Apart from her concern for his safety, she had to see him for another reason. Lurking in her memory was a faint impression of words he had spoken to her when she sat in a daze, but remembering them was like trying to conjure up the details of a dream. She knew simply that they gave her warmth and were of some great importance to her and to him.
Unwilling to wait any longer, she donned a cloak and bonnet and set out to find him. No sooner had she reached the corner than he hove into view across the crowded street, hailing her excitedly.
"Sarah! Sarah! Don't try to cross!" he called. "Wait for me there!"
Dodging in and out among wagons, carriages, horses, mules, and people, Tom hurried to her.
"Oh, Tom, I'm so glad to see you!"
"I have something to tell you," he declared, embracing her breathlessly. "I was on my way to fetch you! I've been running all the way. Come with me!"
He took her by the arm and pulled her along the street.
"Where are we going, Tom?"
"I have orders to take you to the city jail," he said without further explanation.
Some blocks later, they turned into what indeed had been the city jail, but was now a military prison. The sergeant-at-arms, standing inside the doorway, greeted Tom.
"Suh!" he saluted smartly. "I've had the prisoner brought downstairs to the holding room. As you requested, I have provided him with pen and paper.

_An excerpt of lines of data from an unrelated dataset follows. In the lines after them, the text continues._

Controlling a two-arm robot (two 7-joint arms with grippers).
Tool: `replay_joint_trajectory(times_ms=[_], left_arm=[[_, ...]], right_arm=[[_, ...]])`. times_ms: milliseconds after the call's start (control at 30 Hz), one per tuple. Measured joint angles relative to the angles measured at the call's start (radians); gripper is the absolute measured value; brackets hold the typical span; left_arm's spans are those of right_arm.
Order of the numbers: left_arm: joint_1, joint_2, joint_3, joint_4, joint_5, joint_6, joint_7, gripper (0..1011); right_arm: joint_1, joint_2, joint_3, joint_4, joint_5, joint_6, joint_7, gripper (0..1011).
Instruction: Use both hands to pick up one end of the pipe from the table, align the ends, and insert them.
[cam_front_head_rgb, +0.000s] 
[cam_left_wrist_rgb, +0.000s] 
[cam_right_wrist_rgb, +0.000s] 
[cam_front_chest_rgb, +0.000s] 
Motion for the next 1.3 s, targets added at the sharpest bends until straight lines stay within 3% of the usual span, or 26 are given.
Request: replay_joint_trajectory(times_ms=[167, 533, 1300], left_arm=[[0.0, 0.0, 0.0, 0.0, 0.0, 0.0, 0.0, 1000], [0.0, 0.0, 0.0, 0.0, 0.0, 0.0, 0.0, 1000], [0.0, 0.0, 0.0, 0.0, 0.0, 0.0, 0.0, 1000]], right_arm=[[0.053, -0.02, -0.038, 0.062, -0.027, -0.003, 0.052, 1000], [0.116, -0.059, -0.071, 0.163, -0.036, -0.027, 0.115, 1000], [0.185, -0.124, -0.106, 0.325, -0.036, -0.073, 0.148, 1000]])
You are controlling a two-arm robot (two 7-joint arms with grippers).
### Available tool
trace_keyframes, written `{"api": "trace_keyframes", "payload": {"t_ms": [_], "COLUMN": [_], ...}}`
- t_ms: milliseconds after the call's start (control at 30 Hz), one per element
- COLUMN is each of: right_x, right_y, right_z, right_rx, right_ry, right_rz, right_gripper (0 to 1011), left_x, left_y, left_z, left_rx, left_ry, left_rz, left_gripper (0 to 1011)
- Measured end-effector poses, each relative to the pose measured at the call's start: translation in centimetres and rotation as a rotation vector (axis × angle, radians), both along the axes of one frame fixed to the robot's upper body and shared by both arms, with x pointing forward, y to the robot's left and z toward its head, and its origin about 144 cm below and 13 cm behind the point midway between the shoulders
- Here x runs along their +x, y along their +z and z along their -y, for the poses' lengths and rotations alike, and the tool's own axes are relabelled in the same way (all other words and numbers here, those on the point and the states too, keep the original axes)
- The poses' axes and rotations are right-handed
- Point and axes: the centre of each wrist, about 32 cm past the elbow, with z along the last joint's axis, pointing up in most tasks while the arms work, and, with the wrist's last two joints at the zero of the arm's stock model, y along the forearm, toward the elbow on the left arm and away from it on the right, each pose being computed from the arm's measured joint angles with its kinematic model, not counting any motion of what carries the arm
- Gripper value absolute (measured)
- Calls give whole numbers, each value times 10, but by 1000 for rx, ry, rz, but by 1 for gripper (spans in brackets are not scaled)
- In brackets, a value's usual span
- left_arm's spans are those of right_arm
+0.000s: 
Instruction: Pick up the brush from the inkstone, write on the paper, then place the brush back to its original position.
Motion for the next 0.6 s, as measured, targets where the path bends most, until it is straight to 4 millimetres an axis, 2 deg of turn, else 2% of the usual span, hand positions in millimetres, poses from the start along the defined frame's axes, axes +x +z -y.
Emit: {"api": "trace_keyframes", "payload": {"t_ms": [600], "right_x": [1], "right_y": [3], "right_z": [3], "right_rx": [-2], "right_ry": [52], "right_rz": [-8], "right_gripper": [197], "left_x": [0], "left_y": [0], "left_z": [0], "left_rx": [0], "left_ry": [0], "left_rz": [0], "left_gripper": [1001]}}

He awaits you, suh!"
Tom returned the salute and escorted Sarah through a corridor to where a corporal stood guard. The soldier put down his rifle, unlocked a door and stood aside.
Tom led her into a sparsely furnished room with one small window near the ceiling. He closed the door. A man sat at a small table with his back to them. His legs were shackled to the table legs. He twisted in his chair as they entered.
Sarah gaped in astonishment.
"Cap'n Duncan!" she choked. "I thought you were drowned!"
"No," Philo responded, his face haggard with sorrow and despair, "but our loved ones rest with the Belle of Savannah at the bottom of the sea."
Tom helped Sarah to the other chair in the room.
"I was arrested at the dock," Philo proceeded. "A seaman who had given Captain Sam trouble in the past alerted the authorities to my presence. He pointed me out when I stood alone. He was the only member of the crew who had no family to save from Sherman. Apparently, I was worth a handsome bounty."
Tom stood beside Sarah's chair, a hand resting protectively on her shoulder. She did not shrug it away.
"When I was ordered this morning to witness a military tribunal," Tom told her, "I was amazed to discover Captain Duncan in the dock. I managed to talk with him after his sentencing."
"Yes," Philo confirmed, "the Confederate Army wasted no time in deciding that I have been sent here from Sherman's corps. Uniform or no, I am to be shot as a military spy."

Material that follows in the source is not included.